How to complete this task →
I need all the entries repeated exactly as written.
——
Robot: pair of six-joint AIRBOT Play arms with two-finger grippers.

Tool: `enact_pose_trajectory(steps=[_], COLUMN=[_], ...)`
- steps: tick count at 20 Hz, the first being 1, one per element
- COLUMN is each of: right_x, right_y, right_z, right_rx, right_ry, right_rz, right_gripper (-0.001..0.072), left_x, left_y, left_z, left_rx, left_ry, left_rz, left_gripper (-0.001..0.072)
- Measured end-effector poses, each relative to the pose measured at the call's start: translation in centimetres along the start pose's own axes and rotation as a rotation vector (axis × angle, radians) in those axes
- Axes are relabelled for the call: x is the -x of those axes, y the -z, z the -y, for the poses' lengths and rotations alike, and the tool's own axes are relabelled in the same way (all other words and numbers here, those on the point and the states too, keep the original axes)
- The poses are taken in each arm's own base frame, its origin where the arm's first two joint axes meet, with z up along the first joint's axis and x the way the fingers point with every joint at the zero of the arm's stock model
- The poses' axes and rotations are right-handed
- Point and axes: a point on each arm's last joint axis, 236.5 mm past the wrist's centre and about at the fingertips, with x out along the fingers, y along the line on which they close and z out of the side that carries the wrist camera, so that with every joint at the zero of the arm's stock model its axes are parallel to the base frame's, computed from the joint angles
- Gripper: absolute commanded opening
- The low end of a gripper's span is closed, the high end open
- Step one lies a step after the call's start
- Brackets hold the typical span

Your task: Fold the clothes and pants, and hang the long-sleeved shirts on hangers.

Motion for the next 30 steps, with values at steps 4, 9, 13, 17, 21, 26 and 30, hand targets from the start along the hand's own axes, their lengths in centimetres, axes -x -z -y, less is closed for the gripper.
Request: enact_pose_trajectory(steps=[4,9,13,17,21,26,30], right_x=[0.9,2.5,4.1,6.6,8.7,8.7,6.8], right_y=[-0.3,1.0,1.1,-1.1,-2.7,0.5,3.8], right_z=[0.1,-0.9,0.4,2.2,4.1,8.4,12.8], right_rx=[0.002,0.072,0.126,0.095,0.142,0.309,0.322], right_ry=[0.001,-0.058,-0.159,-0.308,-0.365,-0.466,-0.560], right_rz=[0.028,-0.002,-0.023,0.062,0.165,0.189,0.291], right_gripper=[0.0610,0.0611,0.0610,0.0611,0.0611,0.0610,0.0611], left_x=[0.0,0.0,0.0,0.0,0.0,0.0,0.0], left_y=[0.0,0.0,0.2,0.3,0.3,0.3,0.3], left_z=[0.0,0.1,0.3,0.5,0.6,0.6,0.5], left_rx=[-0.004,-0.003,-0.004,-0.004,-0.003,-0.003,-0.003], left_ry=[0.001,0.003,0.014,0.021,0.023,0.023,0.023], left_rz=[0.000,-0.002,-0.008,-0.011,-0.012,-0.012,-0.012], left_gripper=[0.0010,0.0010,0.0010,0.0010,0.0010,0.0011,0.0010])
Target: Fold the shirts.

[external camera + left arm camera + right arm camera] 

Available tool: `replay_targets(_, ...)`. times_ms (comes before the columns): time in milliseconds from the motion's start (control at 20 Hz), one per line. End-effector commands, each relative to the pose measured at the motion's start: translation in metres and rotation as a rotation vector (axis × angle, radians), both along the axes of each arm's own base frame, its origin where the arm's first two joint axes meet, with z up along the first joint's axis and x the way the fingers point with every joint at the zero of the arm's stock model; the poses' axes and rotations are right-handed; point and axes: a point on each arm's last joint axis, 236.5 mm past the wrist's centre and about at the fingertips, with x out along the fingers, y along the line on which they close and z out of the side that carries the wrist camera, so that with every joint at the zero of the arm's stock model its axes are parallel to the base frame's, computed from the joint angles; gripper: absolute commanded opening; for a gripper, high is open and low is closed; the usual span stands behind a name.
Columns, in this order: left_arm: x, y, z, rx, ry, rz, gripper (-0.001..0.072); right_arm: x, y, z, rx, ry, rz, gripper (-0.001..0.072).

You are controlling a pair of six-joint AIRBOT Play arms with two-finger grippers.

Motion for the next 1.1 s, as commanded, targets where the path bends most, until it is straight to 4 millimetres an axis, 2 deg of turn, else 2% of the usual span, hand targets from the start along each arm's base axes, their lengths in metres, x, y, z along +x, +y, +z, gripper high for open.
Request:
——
Output of the exercise →
Robot: pair of six-joint AIRBOT Play arms with two-finger grippers.

Tool: `enact_pose_trajectory(steps=[_], COLUMN=[_], ...)`
- steps: tick count at 20 Hz, the first being 1, one per element
- COLUMN is each of: right_x, right_y, right_z, right_rx, right_ry, right_rz, right_gripper (-0.001..0.072), left_x, left_y, left_z, left_rx, left_ry, left_rz, left_gripper (-0.001..0.072)
- Measured end-effector poses, each relative to the pose measured at the call's start: translation in centimetres along the start pose's own axes and rotation as a rotation vector (axis × angle, radians) in those axes
- Axes are relabelled for the call: x is the -x of those axes, y the -z, z the -y, for the poses' lengths and rotations alike, and the tool's own axes are relabelled in the same way (all other words and numbers here, those on the point and the states too, keep the original axes)
- The poses are taken in each arm's own base frame, its origin where the arm's first two joint axes meet, with z up along the first joint's axis and x the way the fingers point with every joint at the zero of the arm's stock model
- The poses' axes and rotations are right-handed
- Point and axes: a point on each arm's last joint axis, 236.5 mm past the wrist's centre and about at the fingertips, with x out along the fingers, y along the line on which they close and z out of the side that carries the wrist camera, so that with every joint at the zero of the arm's stock model its axes are parallel to the base frame's, computed from the joint angles
- Gripper: absolute commanded opening
- The low end of a gripper's span is closed, the high end open
- Step one lies a step after the call's start
- Brackets hold the typical span

Your task: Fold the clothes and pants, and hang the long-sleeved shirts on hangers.

Motion for the next 30 steps, with values at steps 4, 9, 13, 17, 21, 26 and 30, hand targets from the start along the hand's own axes, their lengths in centimetres, axes -x -z -y, less is closed for the gripper.
Request: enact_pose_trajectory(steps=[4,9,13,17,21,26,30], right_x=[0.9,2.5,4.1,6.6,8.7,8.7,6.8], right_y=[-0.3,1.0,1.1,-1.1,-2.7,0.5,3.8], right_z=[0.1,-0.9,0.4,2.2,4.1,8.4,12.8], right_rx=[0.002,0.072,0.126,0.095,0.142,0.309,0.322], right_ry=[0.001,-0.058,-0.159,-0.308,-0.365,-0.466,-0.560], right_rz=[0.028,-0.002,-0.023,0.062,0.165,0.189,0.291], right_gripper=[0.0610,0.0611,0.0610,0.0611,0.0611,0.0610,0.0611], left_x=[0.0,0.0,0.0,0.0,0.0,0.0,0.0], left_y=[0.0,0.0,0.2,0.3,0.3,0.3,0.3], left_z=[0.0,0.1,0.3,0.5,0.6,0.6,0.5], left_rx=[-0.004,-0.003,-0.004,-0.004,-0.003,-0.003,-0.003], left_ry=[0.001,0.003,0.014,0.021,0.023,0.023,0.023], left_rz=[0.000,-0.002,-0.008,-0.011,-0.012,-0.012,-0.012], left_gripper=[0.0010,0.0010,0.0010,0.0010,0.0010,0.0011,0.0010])
Target: Fold the shirts.

[external camera + left arm camera + right arm camera] 

Available tool: `replay_targets(_, ...)`. times_ms (comes before the columns): time in milliseconds from the motion's start (control at 20 Hz), one per line. End-effector commands, each relative to the pose measured at the motion's start: translation in metres and rotation as a rotation vector (axis × angle, radians), both along the axes of each arm's own base frame, its origin where the arm's first two joint axes meet, with z up along the first joint's axis and x the way the fingers point with every joint at the zero of the arm's stock model; the poses' axes and rotations are right-handed; point and axes: a point on each arm's last joint axis, 236.5 mm past the wrist's centre and about at the fingertips, with x out along the fingers, y along the line on which they close and z out of the side that carries the wrist camera, so that with every joint at the zero of the arm's stock model its axes are parallel to the base frame's, computed from the joint angles; gripper: absolute commanded opening; for a gripper, high is open and low is closed; the usual span stands behind a name.
Columns, in this order: left_arm: x, y, z, rx, ry, rz, gripper (-0.001..0.072); right_arm: x, y, z, rx, ry, rz, gripper (-0.001..0.072).

You are controlling a pair of six-joint AIRBOT Play arms with two-finger grippers.

Motion for the next 1.1 s, as commanded, targets where the path bends most, until it is straight to 4 millimetres an axis, 2 deg of turn, else 2% of the usual span, hand targets from the start along each arm's base axes, their lengths in metres, x, y, z along +x, +y, +z, gripper high for open.
Request:

Output is finished, and nothing else is required.